# CALCULATION OF GAS RESERVES IN SOLUTION (DISSOLVED)

Translation of Chapter 25 of the Book of Charles E. Webber – Manual of Petroleum Exploration.
The solution gas reserves depend on the initial oil volume in the reservoir and the extent to which oil is saturated with gas. Consequently, estimates of gas reserves in solution must be followed or made jointly with estimates of oil reserves.Recoverable gas in solution = Stocks barrels recoverable * Gs * Rg (25-8)

Where:

Gs = Proportion of original solution gas / oil (gas volume which will be released for each barrel of oil in place as they are produced as a barrel of oil stocks)

Rg = recovery factor expressed as a decimal fraction.

The barrels of recoverable oil are calculated according to formulas (25-1), (25-2) and (25-3).

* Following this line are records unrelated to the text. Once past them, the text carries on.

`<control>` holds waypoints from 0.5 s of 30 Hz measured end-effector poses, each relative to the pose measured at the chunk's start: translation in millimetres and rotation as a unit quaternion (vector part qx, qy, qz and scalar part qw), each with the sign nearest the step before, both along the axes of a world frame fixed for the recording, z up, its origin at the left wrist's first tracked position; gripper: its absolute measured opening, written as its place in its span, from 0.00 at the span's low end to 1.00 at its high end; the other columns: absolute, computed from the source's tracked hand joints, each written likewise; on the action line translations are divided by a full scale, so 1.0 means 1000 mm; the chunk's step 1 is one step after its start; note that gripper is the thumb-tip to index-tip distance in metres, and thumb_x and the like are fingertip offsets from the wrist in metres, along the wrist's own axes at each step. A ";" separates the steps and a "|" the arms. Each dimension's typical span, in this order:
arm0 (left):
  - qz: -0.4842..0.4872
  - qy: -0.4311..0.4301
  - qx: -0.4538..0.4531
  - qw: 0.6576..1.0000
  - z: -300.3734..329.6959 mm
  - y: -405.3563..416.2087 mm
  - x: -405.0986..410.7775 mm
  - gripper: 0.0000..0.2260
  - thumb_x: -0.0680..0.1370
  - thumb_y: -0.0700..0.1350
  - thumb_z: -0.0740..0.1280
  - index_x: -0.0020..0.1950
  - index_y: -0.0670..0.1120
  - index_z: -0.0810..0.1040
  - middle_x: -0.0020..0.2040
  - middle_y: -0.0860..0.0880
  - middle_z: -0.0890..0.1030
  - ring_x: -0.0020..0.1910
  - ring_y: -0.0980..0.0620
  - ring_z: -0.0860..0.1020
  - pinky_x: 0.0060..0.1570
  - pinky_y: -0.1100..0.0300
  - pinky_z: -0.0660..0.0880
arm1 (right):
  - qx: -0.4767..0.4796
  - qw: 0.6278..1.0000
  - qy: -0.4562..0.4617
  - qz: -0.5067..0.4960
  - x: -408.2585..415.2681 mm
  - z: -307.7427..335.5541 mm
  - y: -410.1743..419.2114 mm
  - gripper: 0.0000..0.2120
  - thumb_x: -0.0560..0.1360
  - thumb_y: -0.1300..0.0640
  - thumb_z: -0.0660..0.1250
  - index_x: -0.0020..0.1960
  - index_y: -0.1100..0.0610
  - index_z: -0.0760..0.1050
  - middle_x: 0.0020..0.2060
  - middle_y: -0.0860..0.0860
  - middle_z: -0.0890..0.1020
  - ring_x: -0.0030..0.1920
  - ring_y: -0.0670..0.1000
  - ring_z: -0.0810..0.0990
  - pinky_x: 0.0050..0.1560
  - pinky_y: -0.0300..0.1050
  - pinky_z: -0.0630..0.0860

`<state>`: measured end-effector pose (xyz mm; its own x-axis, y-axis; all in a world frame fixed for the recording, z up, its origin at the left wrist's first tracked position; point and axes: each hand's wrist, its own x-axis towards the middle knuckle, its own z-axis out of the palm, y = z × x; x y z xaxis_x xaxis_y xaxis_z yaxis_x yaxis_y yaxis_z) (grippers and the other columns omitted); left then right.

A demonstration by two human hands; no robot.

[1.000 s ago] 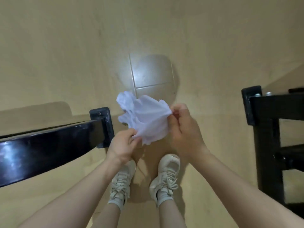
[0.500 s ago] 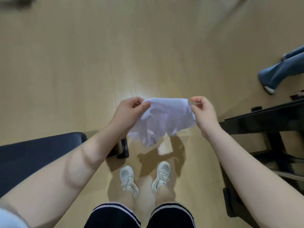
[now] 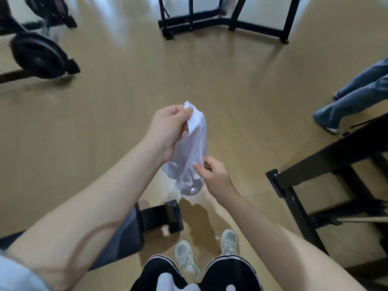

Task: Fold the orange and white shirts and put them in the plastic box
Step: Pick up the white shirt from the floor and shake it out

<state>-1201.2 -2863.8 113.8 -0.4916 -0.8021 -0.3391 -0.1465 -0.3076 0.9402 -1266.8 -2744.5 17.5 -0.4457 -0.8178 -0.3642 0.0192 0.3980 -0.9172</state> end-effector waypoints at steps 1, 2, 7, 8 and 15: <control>0.011 0.012 0.005 1.000 0.002 -0.002 0.007 0.06 0.78 0.41 0.61 0.42 0.45 0.73 0.32 0.49 0.69 0.27 0.56 0.67 0.29 0.65 0.66 | -0.008 1.000 -0.009 -0.014 0.004 0.004 0.000 0.11 0.76 0.57 0.62 0.39 0.63 0.68 0.31 0.52 0.67 0.31 0.48 0.65 0.33 0.43 0.62; 0.021 0.025 0.013 0.999 0.004 -0.005 0.013 0.07 0.79 0.41 0.61 0.41 0.44 0.74 0.32 0.49 0.70 0.26 0.56 0.68 0.28 0.66 0.67 | -0.010 0.999 -0.021 -0.034 0.006 0.010 0.000 0.10 0.78 0.57 0.60 0.41 0.62 0.68 0.33 0.53 0.68 0.30 0.48 0.67 0.31 0.41 0.64; 0.080 0.058 0.064 0.993 -0.013 -0.022 0.036 0.07 0.80 0.41 0.58 0.46 0.44 0.74 0.37 0.48 0.75 0.34 0.55 0.73 0.34 0.67 0.76 | -0.015 0.989 -0.094 -0.115 0.001 0.043 0.009 0.07 0.79 0.58 0.56 0.49 0.59 0.71 0.38 0.52 0.78 0.31 0.47 0.76 0.32 0.39 0.72; 0.076 0.048 0.067 0.994 -0.021 -0.022 0.038 0.06 0.80 0.41 0.58 0.51 0.44 0.74 0.39 0.48 0.75 0.37 0.54 0.73 0.38 0.66 0.76 | -0.022 0.986 -0.114 -0.121 0.000 0.050 0.011 0.06 0.79 0.58 0.57 0.48 0.58 0.72 0.37 0.52 0.78 0.30 0.47 0.75 0.32 0.39 0.71; -0.134 -0.022 -0.030 0.990 -0.054 0.062 0.045 0.06 0.79 0.46 0.61 0.53 0.47 0.75 0.44 0.54 0.78 0.42 0.60 0.76 0.46 0.66 0.73 | -0.026 0.964 -0.185 -0.188 -0.005 0.078 0.011 0.06 0.79 0.60 0.58 0.45 0.59 0.71 0.30 0.53 0.70 0.23 0.46 0.65 0.32 0.39 0.66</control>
<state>-1155.9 -2802.0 60.2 -0.6753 -0.6642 -0.3206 -0.2568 -0.1958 0.9464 -1272.1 -2733.2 95.2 -0.5625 -0.6453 -0.5170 0.4821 0.2520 -0.8391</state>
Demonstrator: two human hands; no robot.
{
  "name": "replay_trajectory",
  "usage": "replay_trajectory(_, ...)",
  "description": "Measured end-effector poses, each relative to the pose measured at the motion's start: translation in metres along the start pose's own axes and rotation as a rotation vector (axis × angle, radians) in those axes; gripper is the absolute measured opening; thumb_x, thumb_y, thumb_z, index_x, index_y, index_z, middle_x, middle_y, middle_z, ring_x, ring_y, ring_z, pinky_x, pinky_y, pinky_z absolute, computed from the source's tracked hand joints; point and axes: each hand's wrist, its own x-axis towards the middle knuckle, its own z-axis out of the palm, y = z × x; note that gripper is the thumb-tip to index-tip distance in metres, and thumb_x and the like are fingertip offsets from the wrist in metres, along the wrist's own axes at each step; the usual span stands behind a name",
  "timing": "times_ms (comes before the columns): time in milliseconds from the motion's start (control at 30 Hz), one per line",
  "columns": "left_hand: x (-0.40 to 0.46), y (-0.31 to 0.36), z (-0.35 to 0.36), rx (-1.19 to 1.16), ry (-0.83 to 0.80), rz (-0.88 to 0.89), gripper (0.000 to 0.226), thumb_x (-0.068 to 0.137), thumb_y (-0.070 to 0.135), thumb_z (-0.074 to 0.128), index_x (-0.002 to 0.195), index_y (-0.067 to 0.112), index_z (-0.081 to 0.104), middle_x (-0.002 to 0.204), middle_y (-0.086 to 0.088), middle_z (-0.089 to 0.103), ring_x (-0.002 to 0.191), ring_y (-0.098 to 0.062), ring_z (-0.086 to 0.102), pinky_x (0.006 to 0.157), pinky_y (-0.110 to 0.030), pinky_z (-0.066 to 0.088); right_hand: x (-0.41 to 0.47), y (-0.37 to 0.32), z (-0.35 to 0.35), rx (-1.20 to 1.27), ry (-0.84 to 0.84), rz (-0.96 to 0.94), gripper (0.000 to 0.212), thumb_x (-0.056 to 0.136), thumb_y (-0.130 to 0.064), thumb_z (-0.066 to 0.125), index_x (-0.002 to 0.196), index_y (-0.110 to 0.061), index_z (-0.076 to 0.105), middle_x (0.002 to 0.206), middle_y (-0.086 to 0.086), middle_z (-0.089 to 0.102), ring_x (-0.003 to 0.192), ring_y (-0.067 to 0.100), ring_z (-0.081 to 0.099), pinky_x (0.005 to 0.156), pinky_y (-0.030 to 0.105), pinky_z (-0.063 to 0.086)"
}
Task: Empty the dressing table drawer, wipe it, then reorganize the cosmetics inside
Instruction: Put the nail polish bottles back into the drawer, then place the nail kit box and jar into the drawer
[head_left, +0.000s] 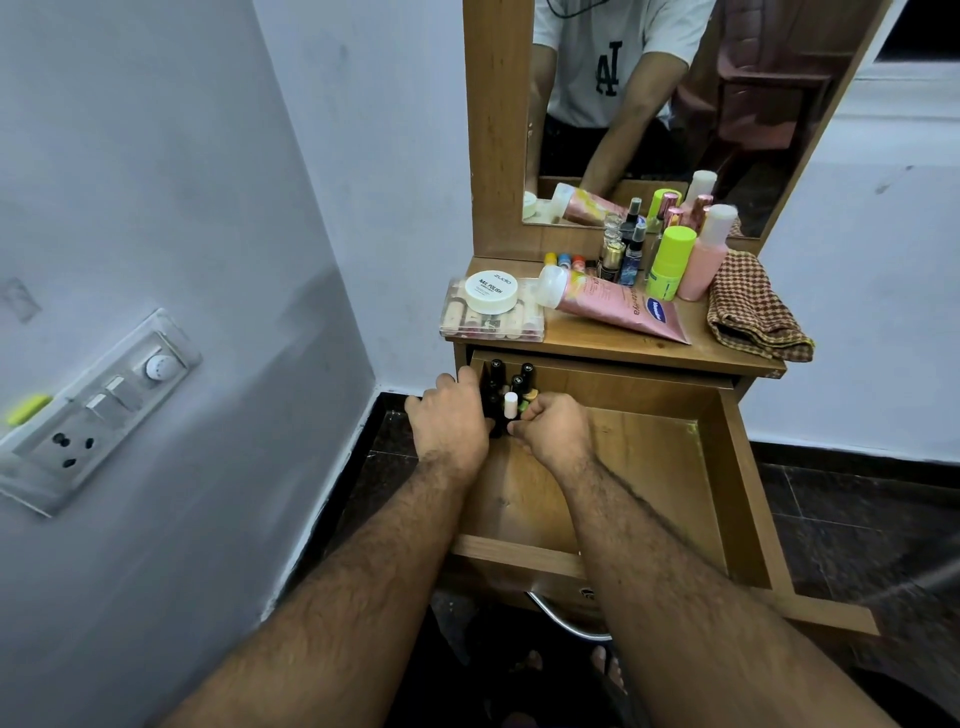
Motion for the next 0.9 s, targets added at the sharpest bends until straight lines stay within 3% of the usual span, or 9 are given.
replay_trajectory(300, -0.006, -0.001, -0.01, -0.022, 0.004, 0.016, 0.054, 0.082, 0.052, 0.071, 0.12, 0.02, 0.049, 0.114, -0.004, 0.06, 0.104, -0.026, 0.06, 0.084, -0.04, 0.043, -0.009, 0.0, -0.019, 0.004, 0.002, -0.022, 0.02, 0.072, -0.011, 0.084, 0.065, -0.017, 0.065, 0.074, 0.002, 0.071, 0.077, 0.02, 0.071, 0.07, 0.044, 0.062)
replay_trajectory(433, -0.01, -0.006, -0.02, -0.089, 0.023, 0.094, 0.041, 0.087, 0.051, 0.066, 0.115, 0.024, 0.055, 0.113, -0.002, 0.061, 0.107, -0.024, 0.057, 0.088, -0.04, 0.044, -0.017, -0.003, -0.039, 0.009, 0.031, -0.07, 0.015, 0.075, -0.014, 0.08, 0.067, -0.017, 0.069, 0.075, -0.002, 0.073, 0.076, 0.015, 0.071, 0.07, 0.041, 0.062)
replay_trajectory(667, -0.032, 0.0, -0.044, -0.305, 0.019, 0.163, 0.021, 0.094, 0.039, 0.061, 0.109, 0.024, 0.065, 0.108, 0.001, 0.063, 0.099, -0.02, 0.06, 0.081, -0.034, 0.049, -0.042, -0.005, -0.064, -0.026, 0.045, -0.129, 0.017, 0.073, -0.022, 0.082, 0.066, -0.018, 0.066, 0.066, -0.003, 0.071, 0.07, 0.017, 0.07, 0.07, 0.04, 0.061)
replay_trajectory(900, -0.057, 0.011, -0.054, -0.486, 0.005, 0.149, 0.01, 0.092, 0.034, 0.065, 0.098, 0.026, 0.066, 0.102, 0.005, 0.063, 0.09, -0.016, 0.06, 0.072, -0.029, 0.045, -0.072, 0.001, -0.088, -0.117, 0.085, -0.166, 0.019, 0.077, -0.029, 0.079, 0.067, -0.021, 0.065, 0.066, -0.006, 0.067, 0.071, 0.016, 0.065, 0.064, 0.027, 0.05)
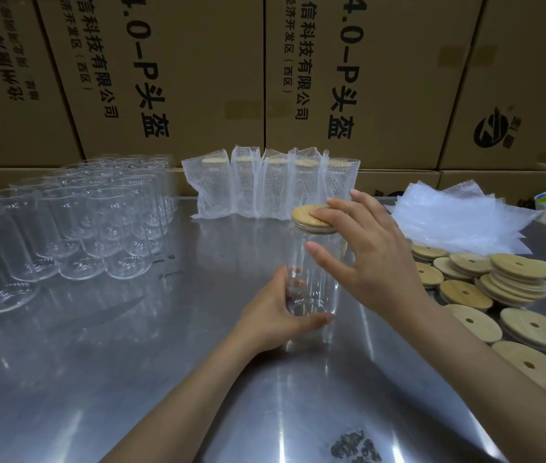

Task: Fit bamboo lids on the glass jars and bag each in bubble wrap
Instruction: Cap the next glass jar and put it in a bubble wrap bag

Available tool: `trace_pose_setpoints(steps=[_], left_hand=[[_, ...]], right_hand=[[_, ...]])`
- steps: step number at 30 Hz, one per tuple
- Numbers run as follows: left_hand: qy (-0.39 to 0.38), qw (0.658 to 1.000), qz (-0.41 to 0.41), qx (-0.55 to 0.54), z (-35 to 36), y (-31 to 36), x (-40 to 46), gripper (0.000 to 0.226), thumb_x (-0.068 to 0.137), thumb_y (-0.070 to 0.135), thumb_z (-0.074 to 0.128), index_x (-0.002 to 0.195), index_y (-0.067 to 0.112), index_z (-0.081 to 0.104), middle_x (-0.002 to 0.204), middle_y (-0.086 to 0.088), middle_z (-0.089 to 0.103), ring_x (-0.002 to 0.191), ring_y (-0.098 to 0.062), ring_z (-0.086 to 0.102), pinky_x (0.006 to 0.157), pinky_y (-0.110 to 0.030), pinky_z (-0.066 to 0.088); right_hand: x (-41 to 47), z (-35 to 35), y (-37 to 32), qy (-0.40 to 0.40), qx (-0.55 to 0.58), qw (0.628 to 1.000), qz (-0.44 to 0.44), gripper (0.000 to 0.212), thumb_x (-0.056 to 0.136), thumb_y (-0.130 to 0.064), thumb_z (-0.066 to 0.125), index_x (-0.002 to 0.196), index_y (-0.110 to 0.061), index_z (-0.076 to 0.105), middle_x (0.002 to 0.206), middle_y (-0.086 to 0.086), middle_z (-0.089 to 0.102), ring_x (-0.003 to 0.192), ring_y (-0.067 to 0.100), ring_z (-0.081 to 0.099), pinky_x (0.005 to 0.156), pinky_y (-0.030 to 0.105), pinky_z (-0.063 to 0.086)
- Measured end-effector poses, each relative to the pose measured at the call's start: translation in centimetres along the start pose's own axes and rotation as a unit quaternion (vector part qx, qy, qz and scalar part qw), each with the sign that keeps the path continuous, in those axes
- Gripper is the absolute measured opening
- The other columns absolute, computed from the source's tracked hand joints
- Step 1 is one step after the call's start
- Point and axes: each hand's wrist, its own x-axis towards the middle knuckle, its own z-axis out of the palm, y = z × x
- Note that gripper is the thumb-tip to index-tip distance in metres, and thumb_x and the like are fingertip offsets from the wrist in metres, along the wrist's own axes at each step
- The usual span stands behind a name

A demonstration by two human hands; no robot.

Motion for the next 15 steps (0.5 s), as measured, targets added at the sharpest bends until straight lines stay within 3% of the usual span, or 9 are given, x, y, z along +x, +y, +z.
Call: trace_pose_setpoints(steps=[6,10,12,15], left_hand=[[-0.003,1.0,0.001,0.002,-0.1,0.2,0.1,0.081,0.063,0.048,0.085,0.126,0.038,0.035,0.113,0.023,0.053,0.104,0.01,0.054,0.098,-0.026,0.047],[-0.005,1.0,-0.005,-0.002,-0.1,0.1,0.5,0.078,0.063,0.043,0.087,0.122,0.038,0.037,0.113,0.019,0.054,0.104,0.008,0.057,0.097,-0.023,0.048],[-0.003,1.0,-0.002,-0.006,0.0,0.0,0.6,0.076,0.064,0.039,0.087,0.122,0.038,0.037,0.111,0.018,0.055,0.098,0.016,0.056,0.089,-0.009,0.046],[-0.007,1.0,0.003,0.009,-0.2,0.0,0.5,0.075,0.066,0.044,0.085,0.122,0.041,0.035,0.105,0.026,0.052,0.088,0.032,0.048,0.075,0.004,0.039]], right_hand=[[-0.1,0.8,0.1,0.021,0.03,0.999,0.0,0.044,0.09,-0.048,0.053,0.124,-0.021,0.061,0.136,-0.003,0.055,0.142,0.02,0.031,0.113,0.042,0.029],[-0.3,1.7,1.4,0.014,0.14,0.99,0.01,0.05,0.094,-0.054,0.035,0.134,-0.029,0.051,0.142,-0.016,0.043,0.142,0.004,0.022,0.114,0.022,0.018],[-0.1,2.3,3.0,0.045,0.206,0.975,0.071,0.05,0.095,-0.054,0.03,0.137,-0.032,0.048,0.137,-0.021,0.045,0.137,0.0,0.028,0.108,0.016,0.022],[0.9,3.4,7.2,0.062,0.163,0.961,0.217,0.046,0.097,-0.044,0.039,0.134,-0.019,0.052,0.132,-0.009,0.053,0.129,0.013,0.042,0.099,0.03,0.036]])
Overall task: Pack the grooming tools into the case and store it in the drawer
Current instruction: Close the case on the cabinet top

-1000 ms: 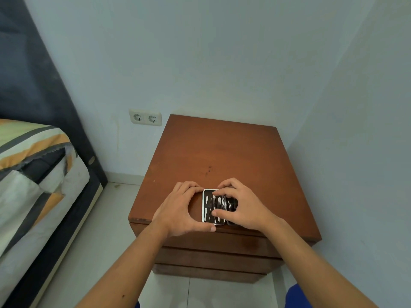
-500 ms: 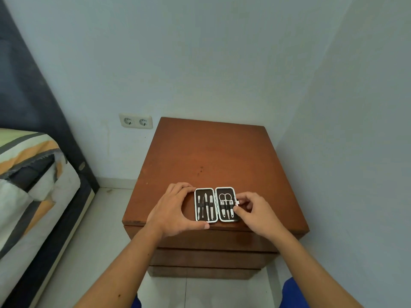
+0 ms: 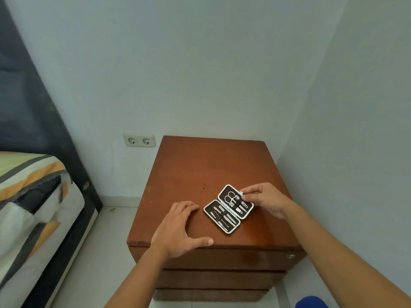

Barrels of recoverable oil (bbl) = A * t * F (25-1)

Where:
A = reservoir area producer acres
t = effective thickness, ft
F = oil recoverable barrels acrepié

Where:
A = reservoir area producer acres
t = effective thickness, ft
Vo = most of the reservoir volume
7.758 = number of barrels in one acre / foot
Ø = effective porosity expressed as a decimal fraction
Sw = water saturation expressed as a decimal fraction
FVF = formation volume factor (ratio of oil in place of recoverable oil in barrels)

Original solution Gas / Oil Ratio Gs

This factor should be determined in the laboratory in a PVT cell in a sample of oil or a synthetic sample recombined. The oil sample, pure or combined, is released into the cell. A valve is opened and oil leaks, releasing the gas as it allows the cell. The oil and gas volumes are measured separately at standard conditions, and reason in terms of cubic feet per barrel becomes the factor Gs.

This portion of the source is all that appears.